Some spi devices take the release of their chip select line as some sort of reset. That may be what's happening. However since no other spi driver is even checking the bus_lock_flag, I think this is not the right fix. It's possible that the ch341 driver doesn't handle the cs mode properly.

LouisLambda commented 1 year ago

The comments in include/linux/spi/spi.h about cs_change are starting to make more sense.

To keep CS high, the protocol driver needs to set cs_change=0 for the last transfer in a message and take a lock on the bus so no other device gets talked to in the meantime (which would de-assert the CS left active)

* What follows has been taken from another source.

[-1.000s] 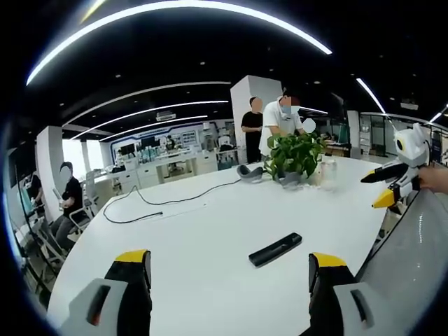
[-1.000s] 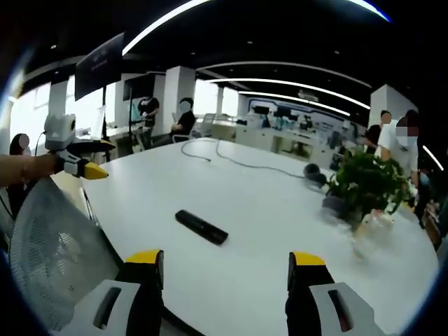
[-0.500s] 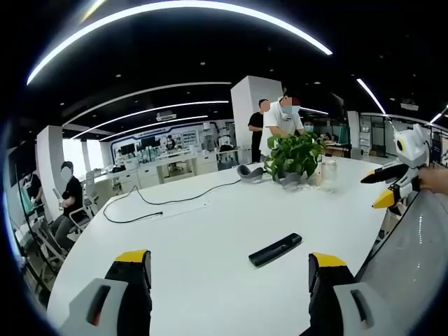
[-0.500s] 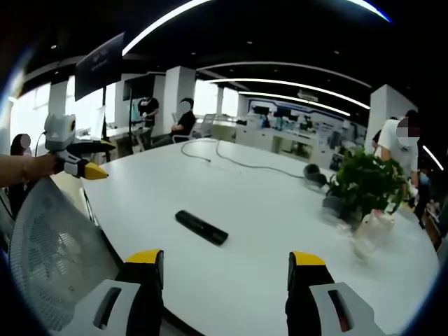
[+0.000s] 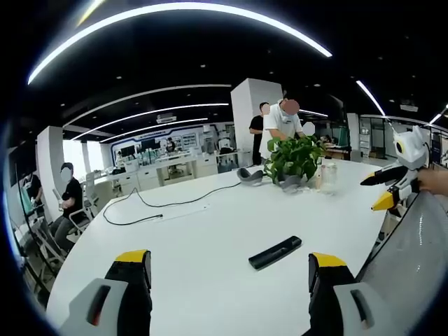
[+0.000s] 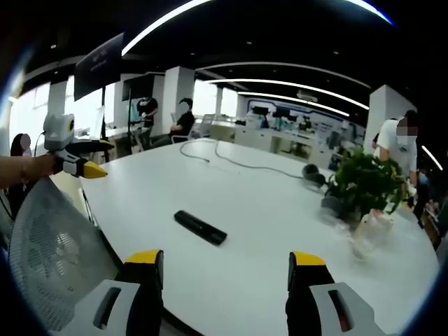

So you're right, the SPI controller driver doesn't need to know about the lock.

I did add the cs_change logic to ch341_transfer_one_message and at the time I thought it didn't solve the issue. But now I seem to recall it did change the error I was getting, and that was due to an unrelated issue.

So it's probably just #9 that needs fixing.